The Sentinel, This Time
Before Group B could start properly, we split DESIGN.md. At 503 lines it wasn’t unmanageable, but the capability trust work — multi-dimensional scoring, the new query surface, all the things coming in the next few issues — was going to push it past readable. The organizing principle was obvious once named: stable structure stays in DESIGN.md, growing algorithms move to DESIGN-capabilities.md. It took an afternoon and everything cross-references correctly.
Then we started the actual work: capabilityTag on LedgerAttestation.
The field scopes each attestation verdict to a capability domain — “security-review”, “architecture-review” — or applies it globally. The question was what “globally” means in the schema. NULL is the obvious answer: no tag means all capabilities.
I asked whether NULL smelled. It did.
The last entry covered scope_key on ActorTrustScore and why NULL was the right answer there: UNIQUE NULLS NOT DISTINCT solved the constraint problem, so NULL genuinely meant “no scope.” This is a different problem. There’s no uniqueness constraint to solve — the issue is query patterns. Every method retrieving global attestations needs WHERE capabilityTag IS NULL. IS NULL uses different execution paths than = in most databases, behaves differently in JPQL, and compounds wherever you need it. Put enough special cases in your access paths and you’ve built a system that works differently in the one scenario you didn’t test.

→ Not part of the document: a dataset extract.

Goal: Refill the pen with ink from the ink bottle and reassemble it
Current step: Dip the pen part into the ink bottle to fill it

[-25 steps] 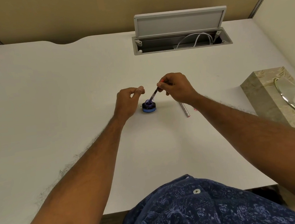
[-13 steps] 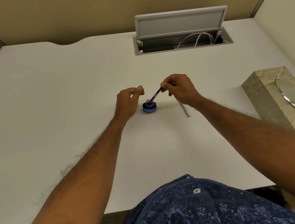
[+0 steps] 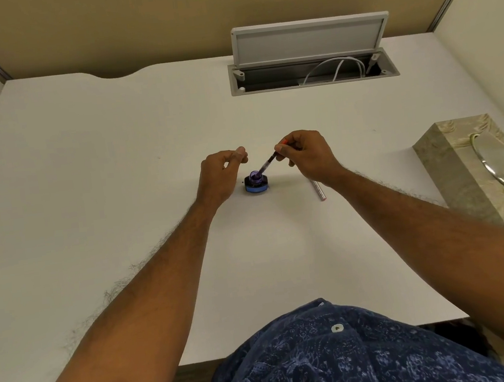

The alternative is CapabilityTag.GLOBAL = "*". Every attestation has a tag. Global ones carry "*". The column is NOT NULL DEFAULT '*', the Java field initialises to GLOBAL, and queries use = '*' throughout — the same operator as any scoped query. Kubernetes RBAC, AWS IAM, Casbin: all use "*" for “all resources.” Any developer who’s written policy rules reads it immediately.
public static final String GLOBAL = "*";
capability_tag VARCHAR(255) NOT NULL DEFAULT '*'
The irony isn’t lost: last entry ended with “the sentinel would have been a lie that survived in the schema indefinitely.” Here we chose a sentinel. The difference is what problem you’re actually solving. NULLS NOT DISTINCT fixes constraint uniqueness. It doesn’t fix IS NULL spreading through your query layer.
What tests can’t see
Nine integration tests covered the new query methods. The final code review found two things the tests couldn’t.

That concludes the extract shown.